OAR Use Cases¶
Interactive jobs¶
Job submission¶
jdoe@idpot:~$ oarsub -I -l /nodes=3/core=1
[ADMISSION RULE] Set default walltime to 7200.
[ADMISSION RULE] Modify resource description with type constraints
OAR_JOB_ID=4924
Interactive mode : waiting...
[2007-03-07 08:51:04] Starting...
Connect to OAR job 4924 via the node idpot5.grenoble.grid5000.fr
jdoe@idpot5:~$
Connecting to the other cores¶
jdoe@idpot5:~$ cat $OAR_NODEFILE
idpot5.grenoble.grid5000.fr
idpot8.grenoble.grid5000.fr
idpot9.grenoble.grid5000.fr
jdoe@idpot5:~$ oarsh idpot8
Last login: Tue Mar 6 18:00:37 2007 from idpot.imag.fr
jdoe@idpot8:~$ oarsh idpot9
Last login: Wed Mar 7 08:48:30 2007 from idpot.imag.fr
jdoe@idpot9:~$ oarsh idpot5
Last login: Wed Mar 7 08:51:45 2007 from idpot5.imag.fr
jdoe@idpot5:~$
Copying a file from one node to another¶
jdoe@idpot5:~$ hostname > /tmp/my_hostname
jdoe@idpot5:~$ oarcp /tmp/my_hostname idpot8:/tmp/my_hostname
jdoe@idpot5:~$ oarsh idpot8 cat /tmp/my_hostname
idpot5
jdoe@idpot5:~$
Connecting to our job¶
jdoe@idpot:~$ OAR_JOB_ID=4924 oarsh idpot9
Last login: Wed Mar 7 08:52:09 2007 from idpot8.imag.fr
jdoe@idpot9:~$ oarsh idpot5
Last login: Wed Mar 7 08:52:18 2007 from idpot9.imag.fr
jdoe@idpot5:~$
Batch mode job¶
Submission using a script¶
jdoe@paramount:~$ oarsub -l core=10 ./runhpl
Generate a job key...
[ADMISSION RULE] Set default walltime to 3600.
[ADMISSION RULE] Modify resource description with type constraints
OAR_JOB_ID=199522
Watching results¶
jdoe@paramount:~$ cat OAR.199522.stdout
...
Submission using an inline command¶
Sometimes it is very useful to run a little command in oarsub:
jdoe@paramount:~$ oarsub -l core=1 'echo $PATH;which ssh'
Generate a job key...
[ADMISSION RULE] Set default walltime to 3600.

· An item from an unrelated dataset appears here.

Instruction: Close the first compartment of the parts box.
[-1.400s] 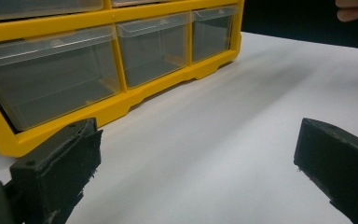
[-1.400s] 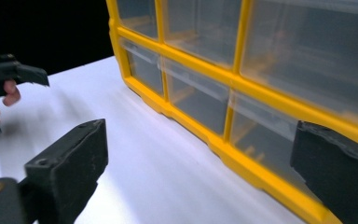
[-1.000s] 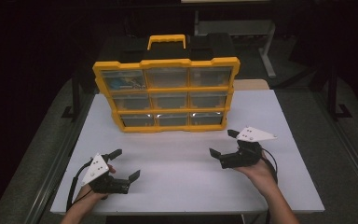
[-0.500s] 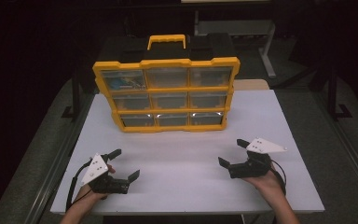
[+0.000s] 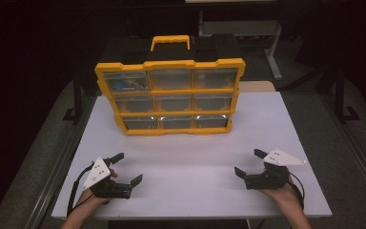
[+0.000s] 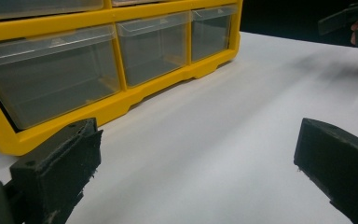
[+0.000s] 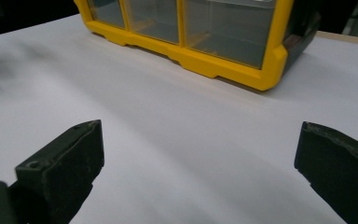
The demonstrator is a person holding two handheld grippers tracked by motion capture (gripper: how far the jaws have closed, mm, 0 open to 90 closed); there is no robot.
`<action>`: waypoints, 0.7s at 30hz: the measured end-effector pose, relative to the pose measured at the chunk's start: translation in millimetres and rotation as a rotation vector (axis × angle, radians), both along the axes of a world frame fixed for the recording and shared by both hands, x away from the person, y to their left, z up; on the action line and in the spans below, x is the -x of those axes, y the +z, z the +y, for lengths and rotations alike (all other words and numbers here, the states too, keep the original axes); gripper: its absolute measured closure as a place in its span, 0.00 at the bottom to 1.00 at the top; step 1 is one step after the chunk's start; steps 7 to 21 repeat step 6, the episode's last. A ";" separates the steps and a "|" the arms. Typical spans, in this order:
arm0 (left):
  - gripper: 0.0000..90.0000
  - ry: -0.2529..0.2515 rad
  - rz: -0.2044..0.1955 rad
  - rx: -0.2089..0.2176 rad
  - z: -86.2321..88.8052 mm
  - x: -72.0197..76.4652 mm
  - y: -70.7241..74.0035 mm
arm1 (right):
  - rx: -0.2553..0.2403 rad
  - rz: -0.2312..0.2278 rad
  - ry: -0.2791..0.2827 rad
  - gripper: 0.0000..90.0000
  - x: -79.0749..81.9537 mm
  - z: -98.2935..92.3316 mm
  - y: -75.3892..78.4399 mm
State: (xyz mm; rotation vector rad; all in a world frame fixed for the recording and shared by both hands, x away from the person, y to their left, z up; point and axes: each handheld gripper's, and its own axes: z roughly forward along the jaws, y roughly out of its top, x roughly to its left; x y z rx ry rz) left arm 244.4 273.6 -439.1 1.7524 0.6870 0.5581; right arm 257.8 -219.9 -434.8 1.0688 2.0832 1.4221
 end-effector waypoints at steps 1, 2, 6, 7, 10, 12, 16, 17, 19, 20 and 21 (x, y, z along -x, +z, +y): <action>0.00 0.004 -0.001 0.005 -0.5 -1.0 0.6 | -0.016 -0.005 -0.009 0.01 0.4 -3.1 0.0; 0.00 0.004 -0.001 0.005 -0.5 -1.0 0.6 | -0.016 -0.005 -0.009 0.01 0.4 -3.1 0.0; 0.00 -0.001 0.003 -0.009 -1.6 -2.1 0.7 | -0.018 0.005 -0.016 0.01 0.7 -7.5 -1.8; 0.00 -0.001 0.003 -0.009 -1.6 -2.1 0.7 | -0.018 0.005 -0.016 0.01 0.7 -7.5 -1.8; 0.00 -0.001 0.003 -0.009 -1.6 -2.1 0.7 | -0.018 0.005 -0.016 0.01 0.7 -7.5 -1.8; 0.00 -0.001 0.003 -0.009 -1.6 -2.1 0.7 | -0.018 0.005 -0.016 0.01 0.7 -7.5 -1.8; 0.00 -0.001 0.003 -0.009 -1.6 -2.1 0.7 | -0.018 0.005 -0.016 0.01 0.7 -7.5 -1.8; 0.00 -0.001 0.003 -0.009 -1.6 -2.1 0.7 | -0.018 0.005 -0.016 0.01 0.7 -7.5 -1.8; 0.00 -0.001 0.003 -0.009 -1.6 -2.1 0.7 | -0.018 0.005 -0.016 0.01 0.7 -7.5 -1.8; 0.00 -0.001 0.003 -0.009 -1.6 -2.1 0.7 | -0.018 0.005 -0.016 0.01 0.7 -7.5 -1.8; 0.00 -0.001 0.003 -0.009 -1.6 -2.1 0.7 | -0.018 0.005 -0.016 0.01 0.7 -7.5 -1.8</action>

[ADMISSION RULE] Modify resource description with type constraints
OAR_JOB_ID=199523
Watching results¶
jdoe@paramount:~$ cat OAR.199523.stdout
...
Reservations¶
The date format to pass to the -r option is YYYY-MM-DD HH:MM:SS:
jdoe@paramount:~$ oarsub -l core=10 ./runhpl -r "2007-10-10 18:00:00"
Generate a job key...
[ADMISSION RULE] Set default walltime to 3600.
[ADMISSION RULE] Modify resource description with type constraints
OAR_JOB_ID=199524
Reservation mode : waiting validation...
Reservation valid --> OK
jdoe@paramount:~$
Examples of resource requests¶
Using the resource hierarchy¶
- ask for 1 core on 15 nodes on a same cluster (total = 15 cores)

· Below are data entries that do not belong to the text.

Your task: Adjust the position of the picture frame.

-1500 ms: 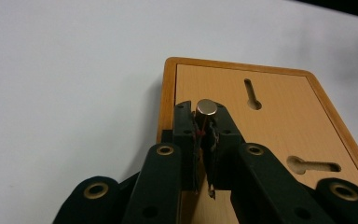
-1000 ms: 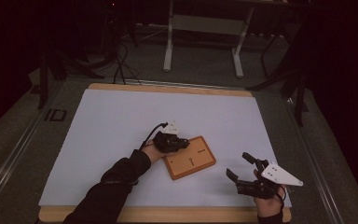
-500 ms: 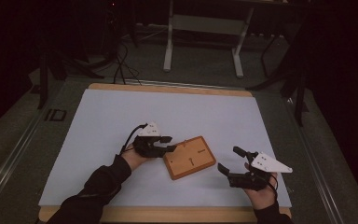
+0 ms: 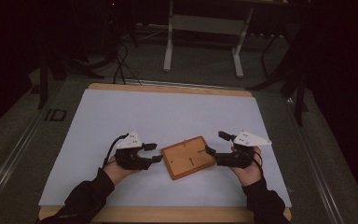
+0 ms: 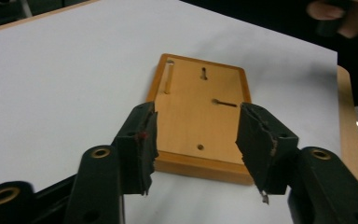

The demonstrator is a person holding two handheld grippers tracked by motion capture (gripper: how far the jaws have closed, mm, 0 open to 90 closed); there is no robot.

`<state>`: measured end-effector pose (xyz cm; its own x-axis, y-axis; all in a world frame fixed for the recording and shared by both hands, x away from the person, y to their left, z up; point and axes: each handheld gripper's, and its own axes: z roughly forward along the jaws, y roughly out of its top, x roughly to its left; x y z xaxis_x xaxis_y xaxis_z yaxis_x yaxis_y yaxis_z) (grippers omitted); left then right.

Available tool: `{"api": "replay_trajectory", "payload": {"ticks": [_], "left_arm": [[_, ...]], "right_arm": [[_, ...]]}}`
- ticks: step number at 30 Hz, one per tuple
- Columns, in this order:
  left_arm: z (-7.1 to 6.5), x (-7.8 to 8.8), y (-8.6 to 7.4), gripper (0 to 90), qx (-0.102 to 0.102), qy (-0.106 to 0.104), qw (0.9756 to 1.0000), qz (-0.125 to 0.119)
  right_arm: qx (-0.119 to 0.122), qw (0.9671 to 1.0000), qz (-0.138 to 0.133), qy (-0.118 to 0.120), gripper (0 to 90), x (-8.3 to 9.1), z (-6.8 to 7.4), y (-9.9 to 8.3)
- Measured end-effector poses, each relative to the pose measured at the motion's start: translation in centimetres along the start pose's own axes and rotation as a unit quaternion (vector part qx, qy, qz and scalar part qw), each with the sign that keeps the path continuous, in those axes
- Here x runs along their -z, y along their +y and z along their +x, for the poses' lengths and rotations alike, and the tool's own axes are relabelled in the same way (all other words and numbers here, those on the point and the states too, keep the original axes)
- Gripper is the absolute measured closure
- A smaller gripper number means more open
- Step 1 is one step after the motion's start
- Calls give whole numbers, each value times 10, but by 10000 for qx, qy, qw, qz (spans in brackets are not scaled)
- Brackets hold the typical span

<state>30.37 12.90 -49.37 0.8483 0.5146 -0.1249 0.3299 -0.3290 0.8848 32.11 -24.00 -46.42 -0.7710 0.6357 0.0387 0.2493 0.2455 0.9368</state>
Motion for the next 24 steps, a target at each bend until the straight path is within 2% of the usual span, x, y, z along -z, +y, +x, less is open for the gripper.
{"api": "replay_trajectory", "payload": {"ticks": [3,4,6,9,11,19,20,22,23,24], "left_arm": [[-7,2,-4,435,-39,-10,10000,-16],[-11,4,-7,435,-15,-60,10000,-48],[-16,5,-11,415,-24,-58,10000,-31],[-21,6,-17,399,-44,-40,10000,9],[-22,6,-21,380,14,-65,10000,7],[-21,3,-29,376,-24,-41,9999,91],[-21,2,-30,372,-25,-63,9999,117],[-22,0,-31,364,-58,-26,9998,178],[-23,-1,-32,363,-78,-20,9998,199],[-23,-1,-32,362,-108,8,9997,239]], "right_arm": [[-29,10000,78,0,195,-10,-2,0],[19,9999,86,-71,233,-14,-3,0],[72,9998,160,-116,253,-25,-4,0],[85,9996,228,-155,291,-32,-4,0],[71,9994,272,-191,328,-42,-5,1],[3,9984,553,-106,555,-70,-15,0],[0,9982,590,-110,626,-73,-16,0],[-29,9976,682,-100,674,-80,-19,-1],[-37,9971,756,-84,743,-83,-20,-2],[-71,9966,813,-77,765,-86,-22,-2]]}}
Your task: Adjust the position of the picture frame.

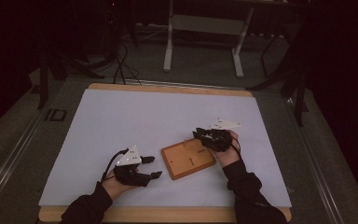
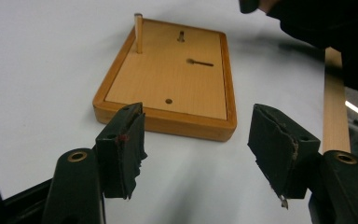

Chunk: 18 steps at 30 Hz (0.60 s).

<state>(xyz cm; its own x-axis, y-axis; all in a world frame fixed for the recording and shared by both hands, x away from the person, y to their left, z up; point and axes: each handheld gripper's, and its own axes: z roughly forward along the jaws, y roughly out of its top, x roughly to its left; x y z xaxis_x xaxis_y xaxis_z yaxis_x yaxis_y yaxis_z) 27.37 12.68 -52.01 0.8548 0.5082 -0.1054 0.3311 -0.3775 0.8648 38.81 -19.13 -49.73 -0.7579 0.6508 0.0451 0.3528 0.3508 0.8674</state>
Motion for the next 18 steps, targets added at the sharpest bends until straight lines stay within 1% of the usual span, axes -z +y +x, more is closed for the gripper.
{"api": "replay_trajectory", "payload": {"ticks": [2,3,4,5,7,8,9,11,13,15,16,18], "left_arm": [[0,-1,-1,347,-4,3,10000,19],[0,-1,-1,347,-7,14,10000,16],[0,-1,-1,347,-1,14,10000,-3],[1,-1,-1,347,1,14,10000,-10],[1,0,-2,346,9,24,10000,-18],[1,0,-2,347,9,24,10000,-18],[1,0,-2,347,14,30,10000,-24],[1,-1,-3,347,37,34,10000,-43],[1,-1,-3,347,14,41,10000,-19],[1,-2,-4,346,10,27,10000,-8],[1,-2,-4,347,-11,43,10000,8],[1,-3,-4,346,-1,20,10000,-9]], "right_arm": [[-65,9999,106,15,855,-7,-3,0],[-92,9998,164,9,887,-11,-4,0],[-143,9997,210,55,897,-14,-6,0],[-234,9992,312,101,899,-17,-8,0],[-208,9988,441,40,899,-24,-10,0],[-208,9988,441,40,899,-24,-10,0],[-253,9984,507,32,899,-26,-11,-1],[-273,9976,632,-56,899,-33,-15,-2],[-297,9970,704,-107,899,-36,-19,-4],[-328,9968,721,-115,899,-37,-20,-4],[-377,9958,804,-226,900,-39,-24,-6],[-389,9952,864,-242,900,-41,-27,-6]]}}
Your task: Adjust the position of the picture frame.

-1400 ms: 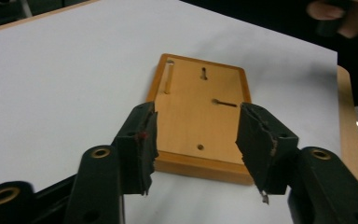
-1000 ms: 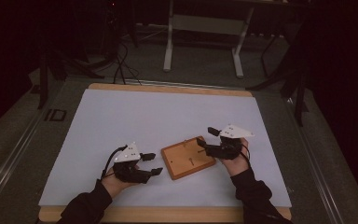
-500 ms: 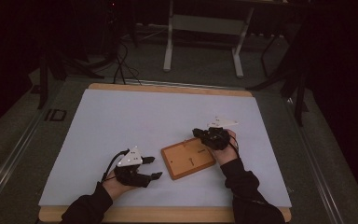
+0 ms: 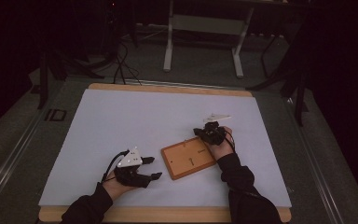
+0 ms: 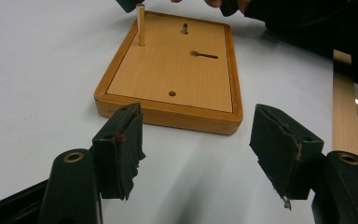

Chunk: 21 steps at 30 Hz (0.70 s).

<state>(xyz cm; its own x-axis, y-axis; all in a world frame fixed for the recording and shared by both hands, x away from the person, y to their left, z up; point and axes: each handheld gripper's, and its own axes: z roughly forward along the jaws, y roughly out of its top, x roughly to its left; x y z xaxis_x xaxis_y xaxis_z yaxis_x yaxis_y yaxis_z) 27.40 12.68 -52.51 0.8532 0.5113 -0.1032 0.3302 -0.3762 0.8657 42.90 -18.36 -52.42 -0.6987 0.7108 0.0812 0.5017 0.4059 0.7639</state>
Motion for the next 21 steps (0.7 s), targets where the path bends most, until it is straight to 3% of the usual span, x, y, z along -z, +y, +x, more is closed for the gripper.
{"api": "replay_trajectory", "payload": {"ticks": [8,21], "left_arm": [[0,1,0,329,5,9,10000,-5],[0,0,0,329,-3,3,10000,13]], "right_arm": [[3,9994,297,-182,900,-9,-4,-1],[-87,9990,413,-121,900,-3,-5,-4]]}}
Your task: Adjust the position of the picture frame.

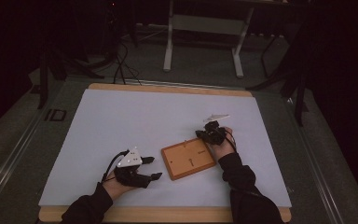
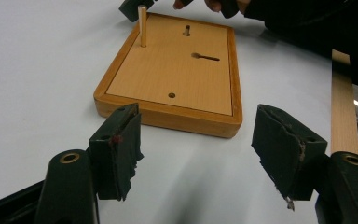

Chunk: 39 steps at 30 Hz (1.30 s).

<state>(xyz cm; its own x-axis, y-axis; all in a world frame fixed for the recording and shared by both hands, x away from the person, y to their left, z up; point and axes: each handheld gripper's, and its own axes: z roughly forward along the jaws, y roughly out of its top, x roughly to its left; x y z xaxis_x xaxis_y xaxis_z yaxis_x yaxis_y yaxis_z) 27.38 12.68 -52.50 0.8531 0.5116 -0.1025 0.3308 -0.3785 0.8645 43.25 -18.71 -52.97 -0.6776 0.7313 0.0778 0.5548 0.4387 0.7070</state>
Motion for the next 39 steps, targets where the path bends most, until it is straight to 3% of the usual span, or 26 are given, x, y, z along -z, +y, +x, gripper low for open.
{"api": "replay_trajectory", "payload": {"ticks": [9,28,39], "left_arm": [[0,1,1,325,35,-12,10000,-12],[-1,-1,2,325,37,-61,10000,51],[-1,-4,4,325,94,-151,9998,78]], "right_arm": [[62,10000,15,-28,900,13,6,-13],[-71,9999,-82,69,900,31,15,-36],[-20,9998,-160,80,900,35,16,-36]]}}
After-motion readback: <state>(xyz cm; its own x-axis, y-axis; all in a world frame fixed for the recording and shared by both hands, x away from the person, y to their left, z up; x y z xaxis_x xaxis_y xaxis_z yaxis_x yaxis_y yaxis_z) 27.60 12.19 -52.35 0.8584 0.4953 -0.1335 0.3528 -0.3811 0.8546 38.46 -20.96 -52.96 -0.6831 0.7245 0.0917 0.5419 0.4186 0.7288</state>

oarsub -I -l /cluster=1/nodes=15/core=1
- ask for 1 core on 15 nodes on 2 clusters (total = 30 cores)
oarsub -I -l /cluster=2/nodes=15/core=1
- ask for 1 core on 2 cpus on 15 nodes on a same cluster (total = 30 cores)

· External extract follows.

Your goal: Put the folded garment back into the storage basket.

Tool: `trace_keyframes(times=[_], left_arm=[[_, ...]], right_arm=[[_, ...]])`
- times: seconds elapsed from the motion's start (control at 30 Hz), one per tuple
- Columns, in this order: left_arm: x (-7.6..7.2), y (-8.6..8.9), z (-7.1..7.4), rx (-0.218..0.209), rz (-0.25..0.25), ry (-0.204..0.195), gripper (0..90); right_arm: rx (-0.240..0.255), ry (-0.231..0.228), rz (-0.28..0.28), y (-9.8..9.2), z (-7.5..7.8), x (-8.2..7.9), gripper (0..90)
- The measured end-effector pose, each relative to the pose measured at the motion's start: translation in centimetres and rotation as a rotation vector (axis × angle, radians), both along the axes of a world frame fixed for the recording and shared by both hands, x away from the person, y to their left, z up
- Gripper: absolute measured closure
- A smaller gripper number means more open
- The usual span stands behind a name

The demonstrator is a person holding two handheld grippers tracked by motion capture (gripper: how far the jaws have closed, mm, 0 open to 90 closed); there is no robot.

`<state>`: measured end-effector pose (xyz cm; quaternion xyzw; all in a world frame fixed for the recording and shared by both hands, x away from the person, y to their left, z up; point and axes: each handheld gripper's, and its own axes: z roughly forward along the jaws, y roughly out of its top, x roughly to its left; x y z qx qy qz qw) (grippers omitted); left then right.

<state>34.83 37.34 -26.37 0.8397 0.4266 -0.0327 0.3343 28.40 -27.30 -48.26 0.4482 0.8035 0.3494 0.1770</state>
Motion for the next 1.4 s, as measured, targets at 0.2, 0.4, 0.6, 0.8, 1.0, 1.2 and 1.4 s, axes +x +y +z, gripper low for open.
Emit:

oarsub -I -l /cluster=1/nodes=15/cpu=2/core=1
- ask for 10 cpus on 2 clusters (total = 20 cpus, information regarding the node ou core count depend on the topology of the machines)
oarsub -I -l /cluster=2/cpu=10
- ask for 1 core on 3 different network switches (total = 3 cores)
oarsub -I -l /switch=3/core=1
Using properties¶
See OAR properties for a description of all available properties, and watch Monika.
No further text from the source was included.